The industry has come under the spotlight after British backpackers Mia Ayliffe-Chung and Tom Jackson were killed at a north Queensland hostel in August.
Ms Ayliffe-Chung’s mother, Rosie Ayliffe, is campaigning to persuade the Australian government to improve conditions for temporary workers like her daughter, who was employed at a sugarcane farm at Home Hill, south of Townsville.
The ombudsman said it was concerned overseas workers seeking regional work to obtain a second-year 417 visa are particularly vulnerable to exploitation by unscrupulous employers who targeted them on social media and websites.
Fair Work Ombudsman Natalie James said the Working Holiday Maker program, designed to facilitate cultural exchange, was in some cases being treated by both visa holders and employers as a “ticket” to work in Australia.
“The desire for a second-year 417 visa can drive vulnerable workers to agree to work for below minimum entitlements and in some circumstances, enter into potentially unsafe situations,” Ms James said.
“The Inquiry findings show that while many 417 visa-holders who work in Australia have a positive experience, many are being subjected to underpayment or non-payment, unlawful deductions, sexual harassment, unsafe working conditions and other forms of exploitation.
“The backpacker labour-force is vital to some industries associated with food production in regional areas but we are at risk of it being a black-market, exploited labour-force if the settings remain the same.”
The report calls for changes to visa rules and laws and making governments and authorities work together to ensure backpackers are protected and aware of their rights.
Mark Glazbrook, Migration Solutions Managing Director, told news.com.au foreign workers being subjected to “horrendous conditions, exploitation and abuse — just because they have a working holiday visa, not a 457.”
His research with the South Australian Centre for Economic Studies highlighted a “significant and unsustainable reliance on backpackers” to fill skill shortages in regional and rural areas.
He claims Australia’s migration program caters for gateway cities but not regional, rural, low population growth or economically challenged jurisdictions.
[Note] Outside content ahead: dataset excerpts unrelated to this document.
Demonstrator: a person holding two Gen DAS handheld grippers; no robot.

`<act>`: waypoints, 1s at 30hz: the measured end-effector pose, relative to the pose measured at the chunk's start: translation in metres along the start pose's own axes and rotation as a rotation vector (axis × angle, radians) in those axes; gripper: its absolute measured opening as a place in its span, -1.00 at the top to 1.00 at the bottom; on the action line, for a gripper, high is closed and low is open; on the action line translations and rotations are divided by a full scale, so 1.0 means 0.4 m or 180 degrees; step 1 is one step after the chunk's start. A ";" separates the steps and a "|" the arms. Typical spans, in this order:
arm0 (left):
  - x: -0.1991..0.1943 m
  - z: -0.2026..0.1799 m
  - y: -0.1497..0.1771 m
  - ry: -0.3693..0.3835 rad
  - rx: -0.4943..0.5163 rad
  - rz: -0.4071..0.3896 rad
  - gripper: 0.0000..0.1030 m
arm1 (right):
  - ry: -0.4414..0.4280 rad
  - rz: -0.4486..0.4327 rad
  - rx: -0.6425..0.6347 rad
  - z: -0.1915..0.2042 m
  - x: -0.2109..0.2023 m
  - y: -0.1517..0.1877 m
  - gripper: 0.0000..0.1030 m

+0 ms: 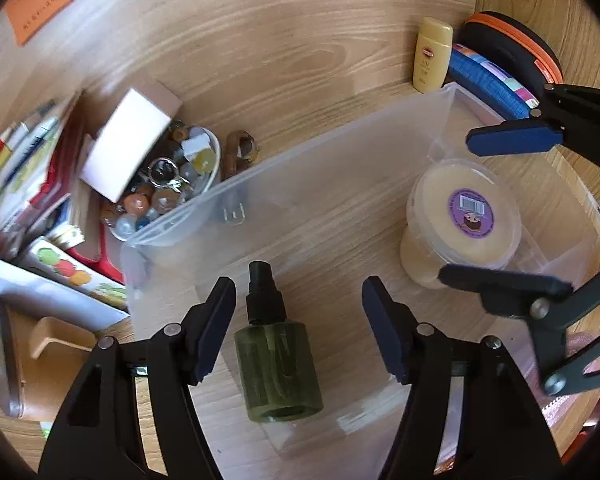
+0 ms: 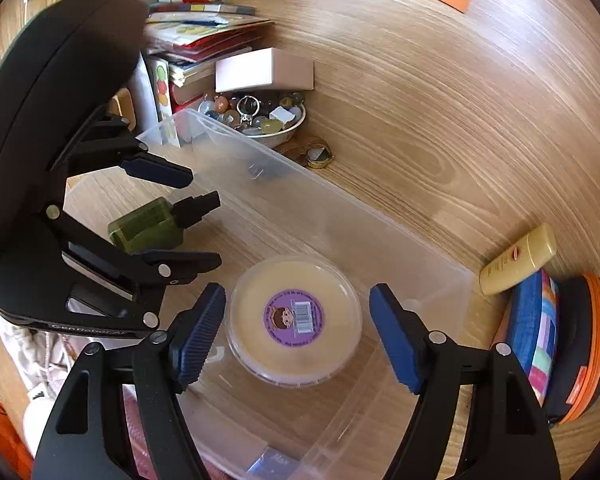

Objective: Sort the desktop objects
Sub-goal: 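Carry both into the clear bin and open both tools to release them, then grasp the white drawstring pouch with the left tool while the right tool grasps the pink rope bag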

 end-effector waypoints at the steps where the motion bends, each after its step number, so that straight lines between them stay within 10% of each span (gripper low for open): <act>1: -0.004 0.001 0.002 0.0004 -0.0005 -0.0013 -0.30 | -0.0009 -0.0010 0.0019 -0.009 -0.014 0.003 -0.39; 30: -0.243 0.081 0.188 0.0038 -0.0450 -0.0560 -0.49 | 0.0200 -0.0835 0.0439 0.054 -0.363 0.181 -0.71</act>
Point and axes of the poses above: each gripper's, at about its wrist camera, not at the fingertips, and x roughly the way its jaws point, z to its left, y to its underside, the point moved 6 cm from there along x, roughly the way its jaws point, and after that the axes turned 12 degrees about z, right-handed, at the moved point
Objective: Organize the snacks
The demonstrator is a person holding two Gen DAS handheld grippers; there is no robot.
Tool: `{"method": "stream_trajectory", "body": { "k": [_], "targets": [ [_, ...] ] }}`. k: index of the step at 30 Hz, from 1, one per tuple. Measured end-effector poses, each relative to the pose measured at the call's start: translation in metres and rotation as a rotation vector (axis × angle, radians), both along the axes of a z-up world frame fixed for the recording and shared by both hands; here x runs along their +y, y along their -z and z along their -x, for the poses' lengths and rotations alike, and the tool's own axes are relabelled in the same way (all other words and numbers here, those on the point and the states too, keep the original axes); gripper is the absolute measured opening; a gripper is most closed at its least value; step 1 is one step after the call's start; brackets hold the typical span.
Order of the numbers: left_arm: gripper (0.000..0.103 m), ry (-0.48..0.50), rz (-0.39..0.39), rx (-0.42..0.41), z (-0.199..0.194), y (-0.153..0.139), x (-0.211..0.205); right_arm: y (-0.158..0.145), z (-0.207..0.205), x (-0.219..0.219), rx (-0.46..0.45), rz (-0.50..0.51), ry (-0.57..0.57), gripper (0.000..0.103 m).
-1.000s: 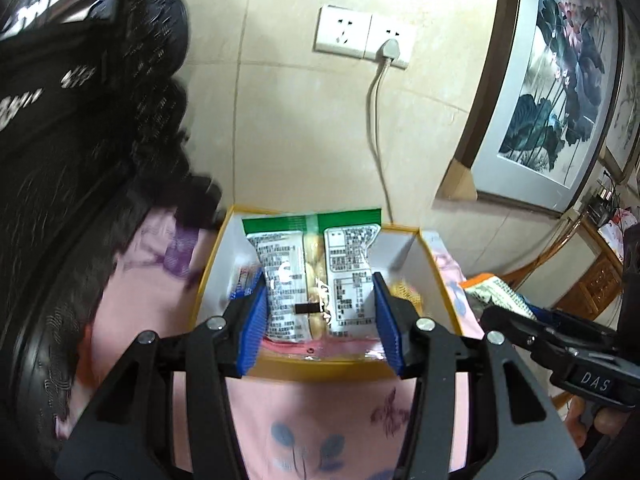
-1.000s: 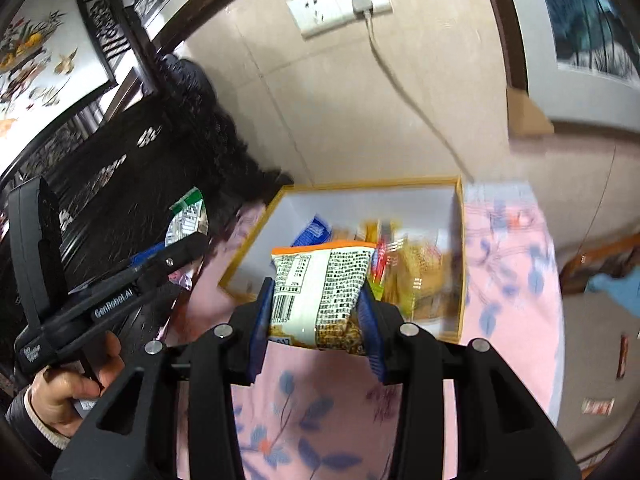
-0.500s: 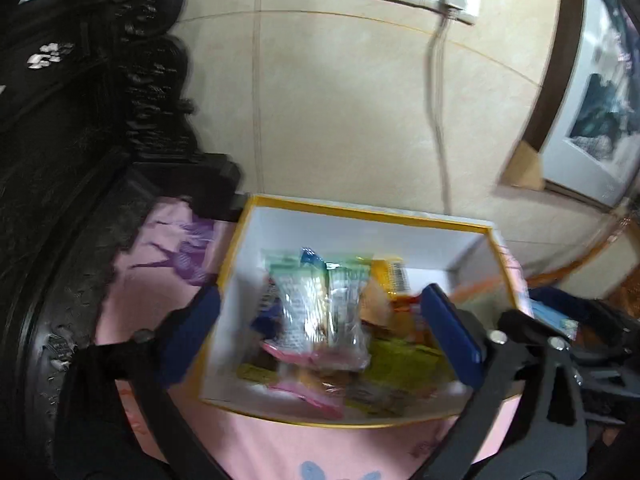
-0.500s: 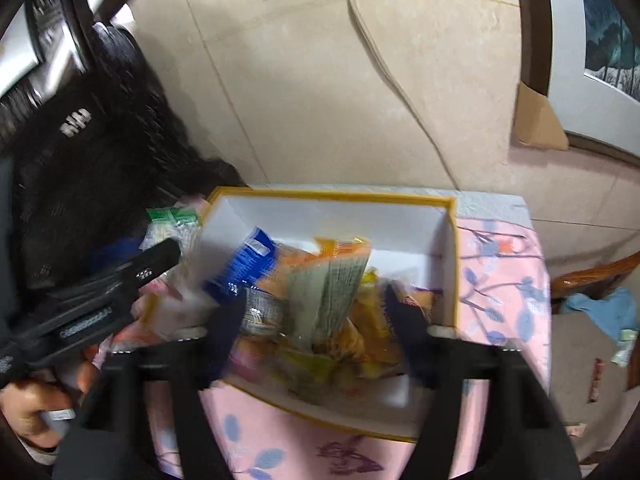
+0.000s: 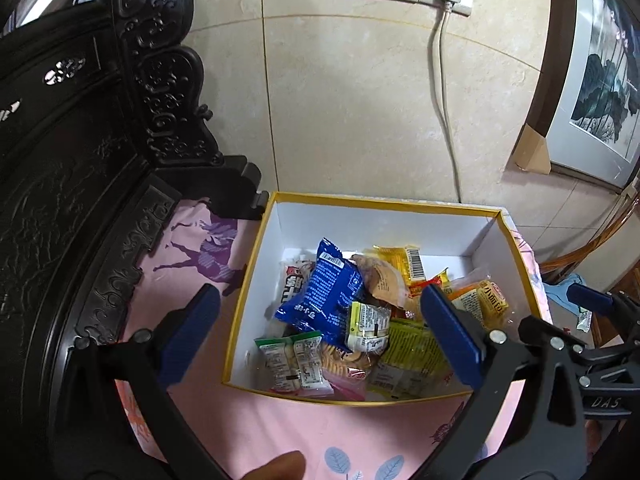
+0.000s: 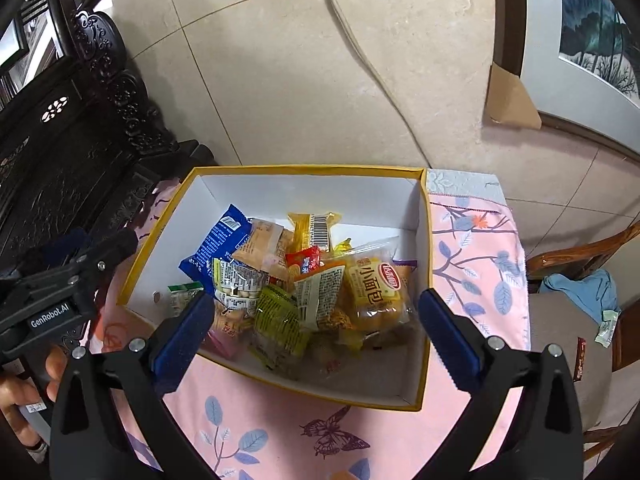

“I believe that successive Governments have simply turned their backs on this problem,” he added. “There is a very easy solution to the problem of labour shortages in our regional and rural area which feeds this dark industry. Amend the migration program to include a semi-skilled or economic migration program for key industry sectors such as farming, agriculture, aquaculture, horticulture, food manufacturing and production.”